Amazon Kinesis Data Streams

real-time data collection messaging service
Maintains a copy of all data in the received order
Data is stored for 24 hours default, upto 365 days if configured using IncreaseStreamRetentionPeriod.
Ability to process large data streams in real-time, ability to read and replay records to multiple consumer applications.
Kinesis Data Stream can encrypt data using KMS as producers put data on the stream.
Kinesis data stream has put to get latency of less than 1 seconds.

Stream is made of one or more Shards
Shards hold Data Records in sequence. Shards can handle 1000 records/second. Write - 1000 records/second 1MB/second.
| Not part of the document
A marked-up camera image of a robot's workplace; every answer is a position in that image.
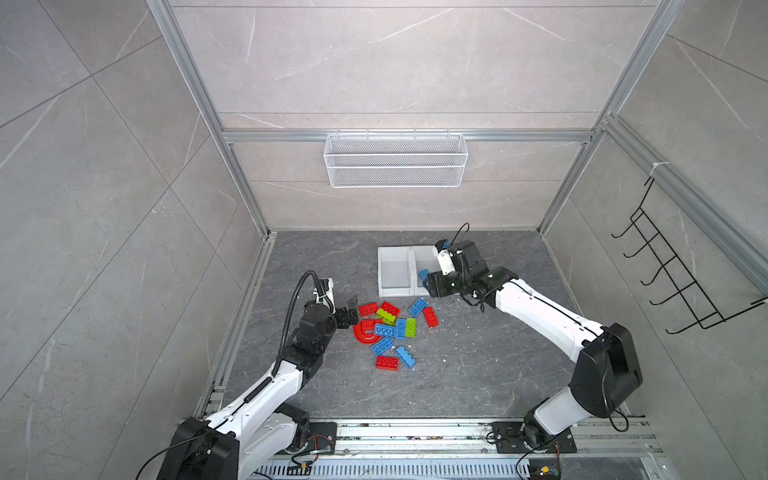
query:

Read - 1MB/seconds.
Data Record is made of Partition Key (which shard), Sequence Number (per shard ordering) and Actual Data (up to 1MB).
Producers put data on streams and consumers read data using Kinesis Client Library (KCL).
Kinesis Data Stream does not inspect or alter the data payload, consumers must do what is necessary.
Data in streams are immutable.
Data can't be removed and can only expire.

KCL manages a Record Processor per shard ensuring data processed from each Shard.
KCL uses DynamoDB to store control data and creates one table per application reading data from a stream.
Can run on EC2, Elastic Beanstalk and Data Centre Servers.
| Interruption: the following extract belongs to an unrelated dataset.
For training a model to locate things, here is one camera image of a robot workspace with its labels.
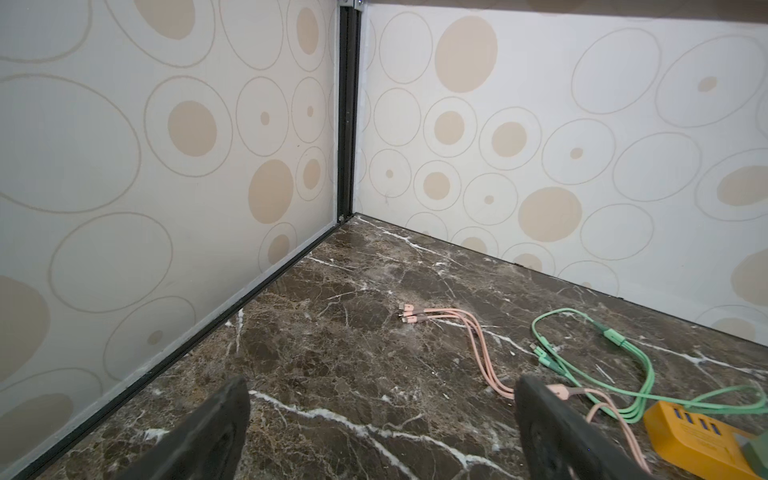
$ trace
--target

Streaming delivery service
Data can be dynamically transformed and scaled automatically to deliver to data store. Can transform to Parquet from JSON. Can use Lambda for transformation.
No need to develop custom consumers
Buffers data during delivery, Buffer Size and Buffer Duration can be configured during creation. This buffering makes it near real-time.
Destinations:
- Amazon S3
- Amazon Redshift
- Amazon Elasticsearch
- Splunk
- Generic HTTP endpoints
- DataDog
- MongoDB Cloud
- New Relic
No free tier, charged for usage not provisioned.